WHAT THE TASK ASKS: Locate the word "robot" in the entries below, then gather every line that holds it.
++++ DATA UNDER STUDY
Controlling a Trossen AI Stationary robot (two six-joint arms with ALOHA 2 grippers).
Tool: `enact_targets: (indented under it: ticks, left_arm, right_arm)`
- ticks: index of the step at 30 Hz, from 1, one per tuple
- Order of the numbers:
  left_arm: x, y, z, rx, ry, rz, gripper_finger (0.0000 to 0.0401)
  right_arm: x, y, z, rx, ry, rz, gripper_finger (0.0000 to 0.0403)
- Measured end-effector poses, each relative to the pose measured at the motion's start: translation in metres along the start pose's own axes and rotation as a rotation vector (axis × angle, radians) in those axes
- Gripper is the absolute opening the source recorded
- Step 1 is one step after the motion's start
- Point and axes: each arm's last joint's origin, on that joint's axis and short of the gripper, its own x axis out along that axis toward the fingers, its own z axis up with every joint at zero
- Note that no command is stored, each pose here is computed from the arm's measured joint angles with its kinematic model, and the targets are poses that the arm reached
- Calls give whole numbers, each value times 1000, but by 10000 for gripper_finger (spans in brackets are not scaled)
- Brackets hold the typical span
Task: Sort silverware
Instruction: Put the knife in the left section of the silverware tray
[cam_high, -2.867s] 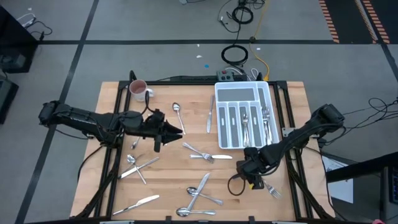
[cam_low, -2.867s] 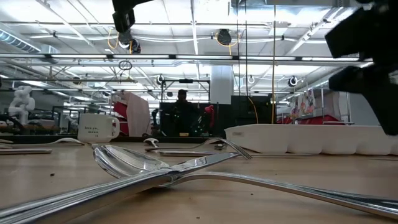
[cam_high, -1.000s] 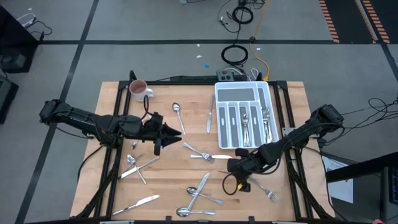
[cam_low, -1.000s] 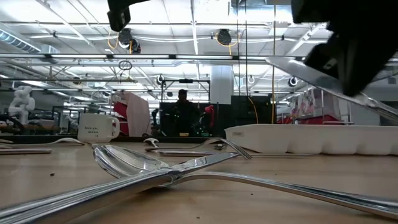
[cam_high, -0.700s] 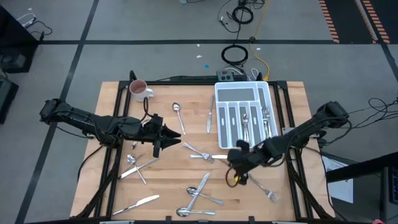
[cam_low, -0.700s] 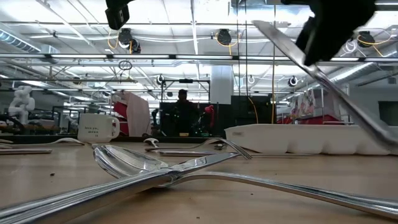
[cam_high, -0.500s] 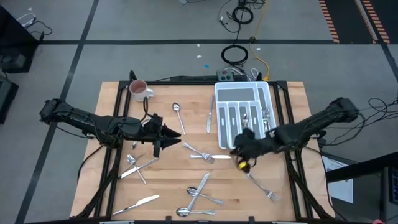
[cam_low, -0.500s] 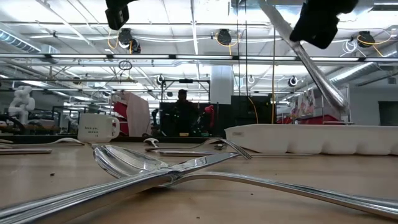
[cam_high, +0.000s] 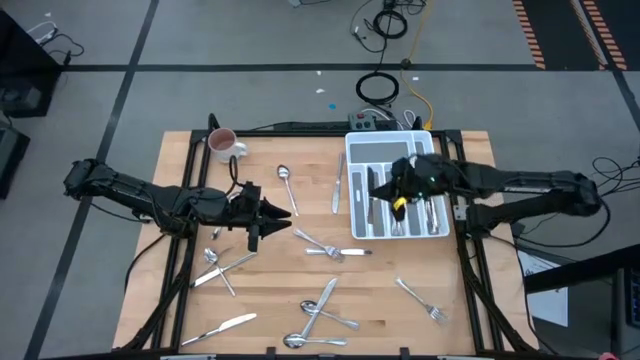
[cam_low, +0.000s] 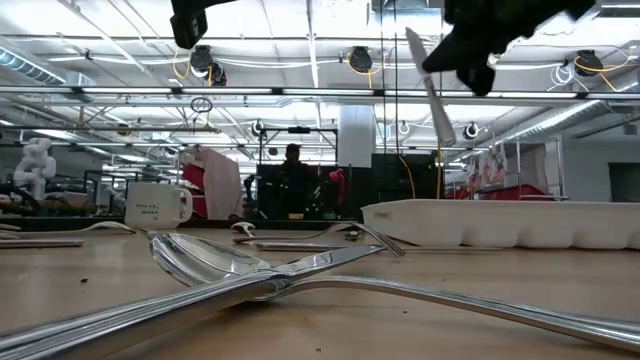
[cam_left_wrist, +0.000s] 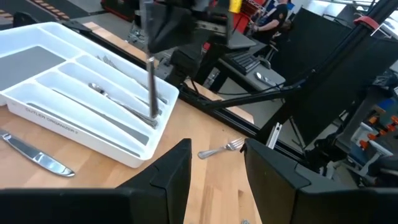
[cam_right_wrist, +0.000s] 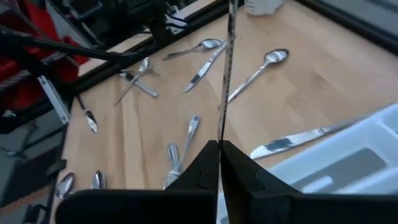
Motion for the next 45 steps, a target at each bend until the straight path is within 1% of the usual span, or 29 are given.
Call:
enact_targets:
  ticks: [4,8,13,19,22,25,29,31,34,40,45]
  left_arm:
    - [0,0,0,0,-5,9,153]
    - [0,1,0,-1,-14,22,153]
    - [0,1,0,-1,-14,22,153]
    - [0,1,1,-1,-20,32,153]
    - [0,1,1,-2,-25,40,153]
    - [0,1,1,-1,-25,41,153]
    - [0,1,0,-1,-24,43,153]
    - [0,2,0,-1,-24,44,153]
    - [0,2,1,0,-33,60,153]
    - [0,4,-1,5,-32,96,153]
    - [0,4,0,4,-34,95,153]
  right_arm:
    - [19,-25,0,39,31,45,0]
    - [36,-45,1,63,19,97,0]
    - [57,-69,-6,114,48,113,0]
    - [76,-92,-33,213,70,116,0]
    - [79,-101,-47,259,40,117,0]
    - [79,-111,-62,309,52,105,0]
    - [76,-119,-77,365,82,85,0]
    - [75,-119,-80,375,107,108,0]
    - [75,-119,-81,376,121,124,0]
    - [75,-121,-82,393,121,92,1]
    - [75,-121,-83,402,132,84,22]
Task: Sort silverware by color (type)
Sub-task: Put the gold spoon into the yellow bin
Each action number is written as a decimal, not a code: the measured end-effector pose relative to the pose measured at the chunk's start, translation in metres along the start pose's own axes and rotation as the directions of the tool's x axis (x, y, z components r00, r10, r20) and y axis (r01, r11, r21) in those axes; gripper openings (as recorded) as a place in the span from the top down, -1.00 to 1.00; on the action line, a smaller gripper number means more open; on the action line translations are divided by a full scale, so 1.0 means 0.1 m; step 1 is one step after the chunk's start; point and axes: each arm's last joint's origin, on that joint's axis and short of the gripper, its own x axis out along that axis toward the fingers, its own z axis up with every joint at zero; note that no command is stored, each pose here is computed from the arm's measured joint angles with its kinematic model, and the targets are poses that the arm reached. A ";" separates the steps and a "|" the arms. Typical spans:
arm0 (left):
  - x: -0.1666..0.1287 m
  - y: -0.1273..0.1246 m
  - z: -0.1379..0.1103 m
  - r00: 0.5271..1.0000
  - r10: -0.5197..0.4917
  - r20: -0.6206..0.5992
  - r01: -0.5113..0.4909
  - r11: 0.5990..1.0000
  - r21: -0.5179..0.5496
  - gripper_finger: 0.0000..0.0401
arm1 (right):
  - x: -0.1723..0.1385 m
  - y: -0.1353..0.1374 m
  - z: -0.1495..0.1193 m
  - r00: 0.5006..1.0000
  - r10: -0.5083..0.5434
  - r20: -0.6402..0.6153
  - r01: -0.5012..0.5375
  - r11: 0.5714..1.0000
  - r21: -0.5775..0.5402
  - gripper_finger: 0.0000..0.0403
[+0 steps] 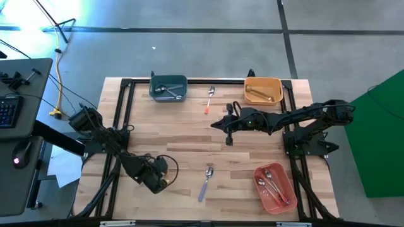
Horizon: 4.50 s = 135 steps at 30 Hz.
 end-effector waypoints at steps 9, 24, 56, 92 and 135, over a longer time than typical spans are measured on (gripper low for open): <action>-0.40 0.21 0.35 0.958 -0.027 0.286 0.030 1.000 -0.007 0.99 | 0.00 -0.01 -0.03 0.998 -0.057 -0.037 0.057 0.998 0.006 1.00; -0.78 0.76 1.06 0.424 -0.069 0.903 0.180 0.984 -0.009 1.00 | 0.11 0.01 0.08 0.983 0.036 0.180 -0.054 0.994 0.097 0.54; -1.05 1.11 1.46 0.119 -0.018 0.993 0.168 0.986 -0.002 1.00 | 0.92 -0.12 0.60 0.949 -0.203 0.241 0.149 0.964 0.222 0.93; -0.66 1.18 1.30 0.319 -0.030 0.947 0.101 0.995 -0.003 0.54 | -0.81 -1.92 -0.20 0.400 -0.413 -0.818 0.439 0.870 -0.224 0.98; -0.65 1.18 1.30 0.315 -0.029 0.949 0.052 0.999 0.013 0.58 | -0.93 -2.23 -0.98 0.161 -0.140 -0.977 0.410 0.910 -0.063 0.78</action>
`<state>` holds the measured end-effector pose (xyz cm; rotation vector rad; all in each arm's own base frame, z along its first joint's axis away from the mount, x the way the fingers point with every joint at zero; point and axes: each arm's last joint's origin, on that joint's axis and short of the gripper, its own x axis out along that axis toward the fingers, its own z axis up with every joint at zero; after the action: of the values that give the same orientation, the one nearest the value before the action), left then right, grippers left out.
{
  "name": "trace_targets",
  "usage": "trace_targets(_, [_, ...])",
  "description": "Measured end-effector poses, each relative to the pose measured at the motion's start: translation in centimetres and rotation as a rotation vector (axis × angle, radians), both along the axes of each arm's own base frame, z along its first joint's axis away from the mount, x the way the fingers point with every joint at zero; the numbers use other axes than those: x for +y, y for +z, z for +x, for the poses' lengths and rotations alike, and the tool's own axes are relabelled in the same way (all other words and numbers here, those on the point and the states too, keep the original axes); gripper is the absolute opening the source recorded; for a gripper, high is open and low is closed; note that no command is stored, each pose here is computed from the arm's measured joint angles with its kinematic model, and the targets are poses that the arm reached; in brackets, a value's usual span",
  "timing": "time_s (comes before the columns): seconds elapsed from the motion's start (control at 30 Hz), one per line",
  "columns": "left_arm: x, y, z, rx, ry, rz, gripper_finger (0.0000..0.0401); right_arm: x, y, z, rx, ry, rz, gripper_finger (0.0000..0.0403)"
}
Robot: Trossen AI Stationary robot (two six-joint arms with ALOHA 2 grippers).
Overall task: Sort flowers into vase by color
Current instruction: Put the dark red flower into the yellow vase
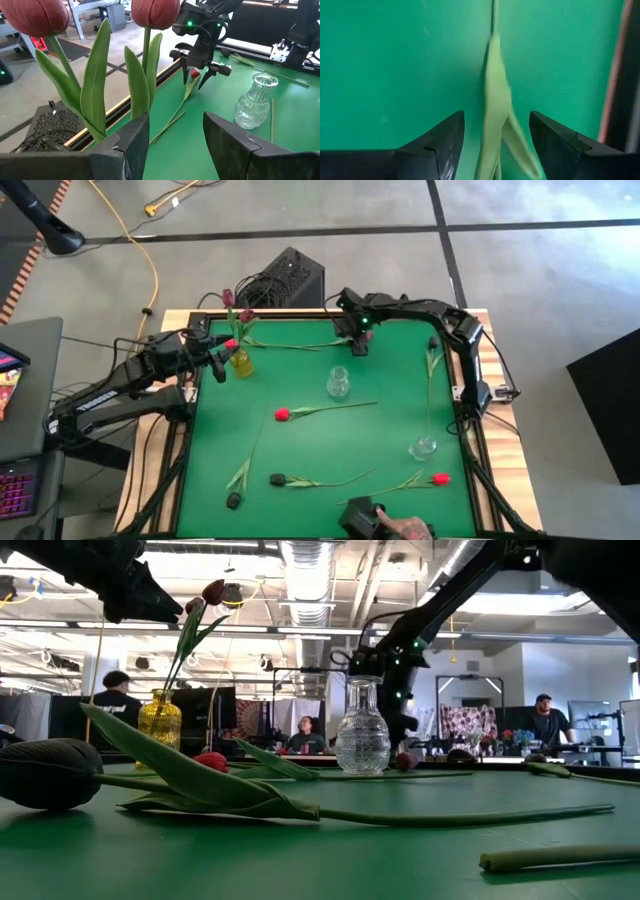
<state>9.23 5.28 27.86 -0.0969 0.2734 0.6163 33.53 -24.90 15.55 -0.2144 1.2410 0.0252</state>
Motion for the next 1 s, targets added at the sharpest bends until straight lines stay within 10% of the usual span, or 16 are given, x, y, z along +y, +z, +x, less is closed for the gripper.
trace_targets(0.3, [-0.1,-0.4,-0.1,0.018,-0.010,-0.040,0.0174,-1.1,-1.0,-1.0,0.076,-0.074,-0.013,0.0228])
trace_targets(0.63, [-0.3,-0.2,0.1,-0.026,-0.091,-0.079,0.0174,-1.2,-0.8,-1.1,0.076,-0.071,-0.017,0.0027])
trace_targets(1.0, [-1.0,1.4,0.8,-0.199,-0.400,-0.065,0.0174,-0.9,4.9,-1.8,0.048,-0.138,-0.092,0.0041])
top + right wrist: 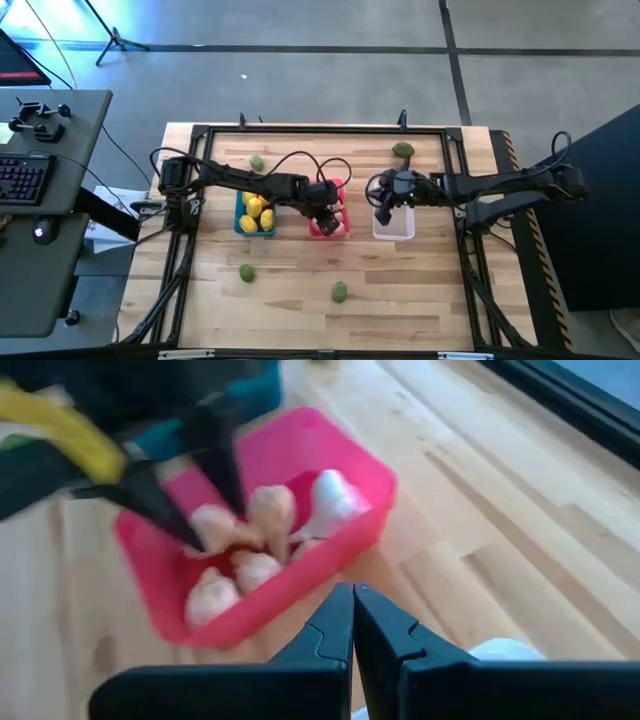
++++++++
EXPECTED ANSWER:
Controlling a Trossen AI Stationary robot (two six-joint arms with ALOHA 2 grippers).
Robot: Trossen AI Stationary robot (two six-joint arms with ALOHA 2 grippers).

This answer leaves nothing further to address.